● **Task details**
What you return should be each line of the data containing the string "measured".

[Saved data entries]
○ ○ ○ ○ ○

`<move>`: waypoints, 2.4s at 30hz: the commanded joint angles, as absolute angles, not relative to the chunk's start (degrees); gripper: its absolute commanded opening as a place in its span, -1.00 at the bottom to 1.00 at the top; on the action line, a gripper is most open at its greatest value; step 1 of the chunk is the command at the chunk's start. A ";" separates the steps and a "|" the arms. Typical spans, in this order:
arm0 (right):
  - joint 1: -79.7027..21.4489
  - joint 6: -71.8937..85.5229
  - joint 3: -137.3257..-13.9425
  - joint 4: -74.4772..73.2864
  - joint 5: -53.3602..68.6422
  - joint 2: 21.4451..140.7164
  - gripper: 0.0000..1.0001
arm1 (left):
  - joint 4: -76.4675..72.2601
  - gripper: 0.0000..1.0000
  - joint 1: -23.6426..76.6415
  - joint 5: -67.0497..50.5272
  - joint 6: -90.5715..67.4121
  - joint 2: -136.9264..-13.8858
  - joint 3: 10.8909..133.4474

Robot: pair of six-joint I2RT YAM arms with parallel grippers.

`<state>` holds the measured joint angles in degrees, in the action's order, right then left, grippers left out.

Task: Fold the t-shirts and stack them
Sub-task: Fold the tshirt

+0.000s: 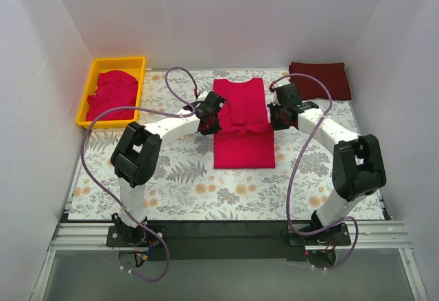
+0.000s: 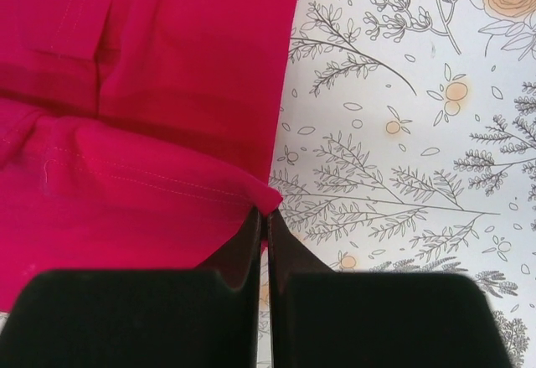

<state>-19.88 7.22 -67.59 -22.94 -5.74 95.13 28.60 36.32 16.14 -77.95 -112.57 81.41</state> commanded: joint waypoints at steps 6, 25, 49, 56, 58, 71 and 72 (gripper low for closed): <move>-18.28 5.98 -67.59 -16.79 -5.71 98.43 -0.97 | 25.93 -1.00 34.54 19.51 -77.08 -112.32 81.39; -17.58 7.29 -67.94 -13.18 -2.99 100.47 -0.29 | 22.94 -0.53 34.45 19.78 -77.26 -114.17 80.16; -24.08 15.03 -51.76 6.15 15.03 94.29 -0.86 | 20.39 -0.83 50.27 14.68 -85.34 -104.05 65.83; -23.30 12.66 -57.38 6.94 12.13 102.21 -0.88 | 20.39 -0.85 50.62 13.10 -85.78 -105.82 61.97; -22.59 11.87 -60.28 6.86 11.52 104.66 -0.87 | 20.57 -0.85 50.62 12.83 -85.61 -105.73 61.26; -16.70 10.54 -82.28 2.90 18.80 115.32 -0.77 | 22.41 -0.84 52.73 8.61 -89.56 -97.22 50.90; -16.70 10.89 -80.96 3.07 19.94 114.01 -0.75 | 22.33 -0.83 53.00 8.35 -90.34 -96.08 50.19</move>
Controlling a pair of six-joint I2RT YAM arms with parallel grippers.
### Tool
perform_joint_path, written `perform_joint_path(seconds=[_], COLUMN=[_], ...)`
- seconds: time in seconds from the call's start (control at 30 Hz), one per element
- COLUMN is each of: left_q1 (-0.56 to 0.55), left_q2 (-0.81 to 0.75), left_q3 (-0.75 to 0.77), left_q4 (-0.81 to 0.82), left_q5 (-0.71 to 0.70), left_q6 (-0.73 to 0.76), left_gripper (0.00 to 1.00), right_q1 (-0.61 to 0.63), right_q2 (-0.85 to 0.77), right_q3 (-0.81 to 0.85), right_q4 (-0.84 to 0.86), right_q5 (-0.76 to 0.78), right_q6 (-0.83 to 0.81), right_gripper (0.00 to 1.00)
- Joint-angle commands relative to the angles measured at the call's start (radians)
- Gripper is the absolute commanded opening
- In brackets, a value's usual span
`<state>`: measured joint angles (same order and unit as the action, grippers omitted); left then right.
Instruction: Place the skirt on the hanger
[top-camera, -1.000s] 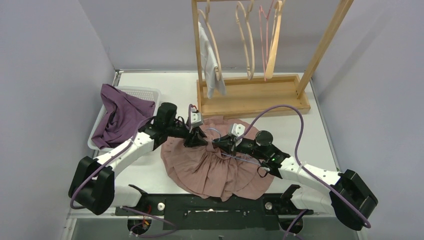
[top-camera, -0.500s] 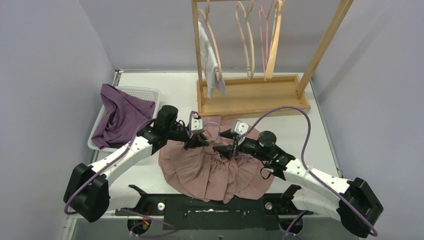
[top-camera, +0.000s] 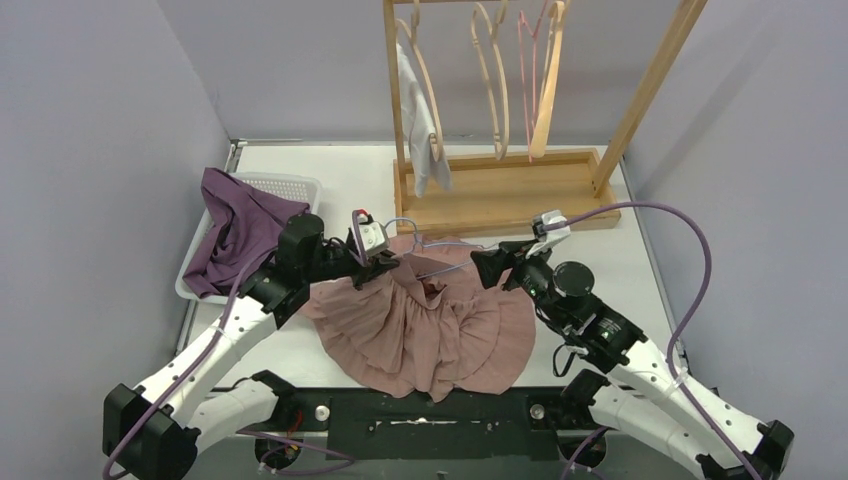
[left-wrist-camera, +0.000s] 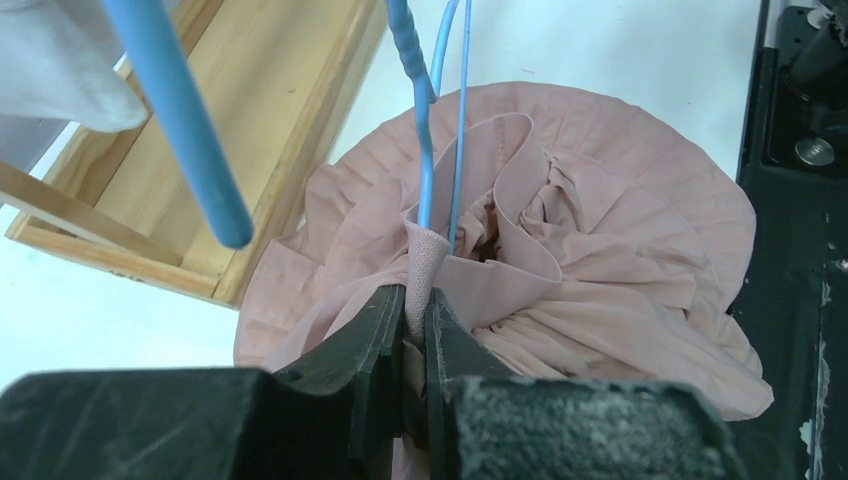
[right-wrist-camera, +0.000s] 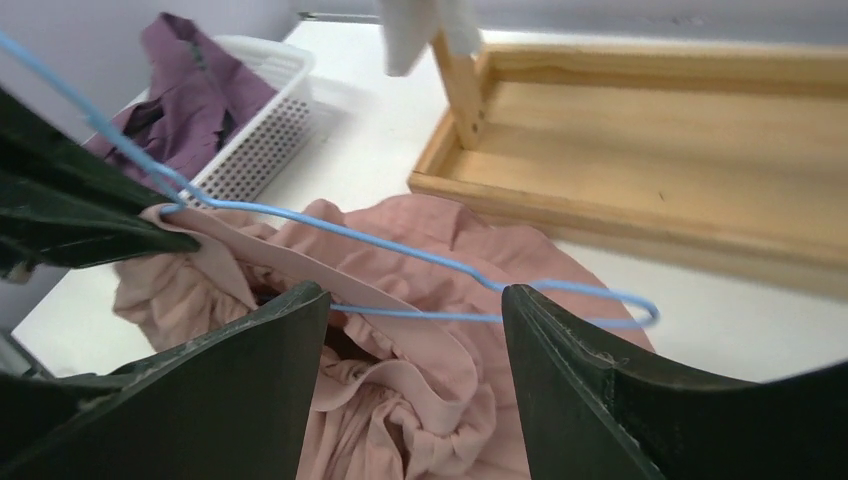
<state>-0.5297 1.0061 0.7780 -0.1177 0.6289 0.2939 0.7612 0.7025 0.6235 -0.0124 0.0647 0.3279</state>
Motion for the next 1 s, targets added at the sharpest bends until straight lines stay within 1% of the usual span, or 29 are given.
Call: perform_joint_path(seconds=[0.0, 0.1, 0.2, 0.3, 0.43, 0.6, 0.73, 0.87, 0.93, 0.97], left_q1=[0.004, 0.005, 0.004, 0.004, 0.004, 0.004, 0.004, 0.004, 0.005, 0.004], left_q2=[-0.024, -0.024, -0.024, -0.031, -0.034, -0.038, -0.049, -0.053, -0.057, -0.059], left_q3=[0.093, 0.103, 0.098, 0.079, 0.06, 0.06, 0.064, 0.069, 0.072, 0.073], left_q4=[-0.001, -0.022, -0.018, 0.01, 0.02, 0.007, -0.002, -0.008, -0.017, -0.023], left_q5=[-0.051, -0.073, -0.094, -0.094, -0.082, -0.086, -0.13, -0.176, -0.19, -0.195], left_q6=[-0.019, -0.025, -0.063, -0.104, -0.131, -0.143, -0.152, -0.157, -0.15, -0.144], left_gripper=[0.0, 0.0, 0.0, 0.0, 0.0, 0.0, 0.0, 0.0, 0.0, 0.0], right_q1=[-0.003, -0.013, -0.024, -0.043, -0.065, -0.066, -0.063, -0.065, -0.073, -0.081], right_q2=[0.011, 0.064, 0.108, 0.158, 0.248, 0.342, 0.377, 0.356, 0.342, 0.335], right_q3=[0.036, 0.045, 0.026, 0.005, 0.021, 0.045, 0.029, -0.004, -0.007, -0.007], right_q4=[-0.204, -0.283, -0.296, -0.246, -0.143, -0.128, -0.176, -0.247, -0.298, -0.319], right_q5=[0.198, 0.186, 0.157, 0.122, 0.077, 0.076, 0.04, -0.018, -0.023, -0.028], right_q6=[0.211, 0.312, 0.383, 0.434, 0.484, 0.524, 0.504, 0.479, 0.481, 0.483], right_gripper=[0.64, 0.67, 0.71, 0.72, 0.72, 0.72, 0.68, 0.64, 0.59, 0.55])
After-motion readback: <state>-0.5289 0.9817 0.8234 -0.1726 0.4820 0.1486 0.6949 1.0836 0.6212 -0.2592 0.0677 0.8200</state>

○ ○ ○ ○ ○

● **Response box**
`<state>` holds the measured joint angles in degrees, in the action's order, right then left, grippers left out.
- Joint-angle commands relative to the angles measured at the call's start (radians)
`<state>`: measured joint angles (same order and unit as the action, grippers omitted); left then right.

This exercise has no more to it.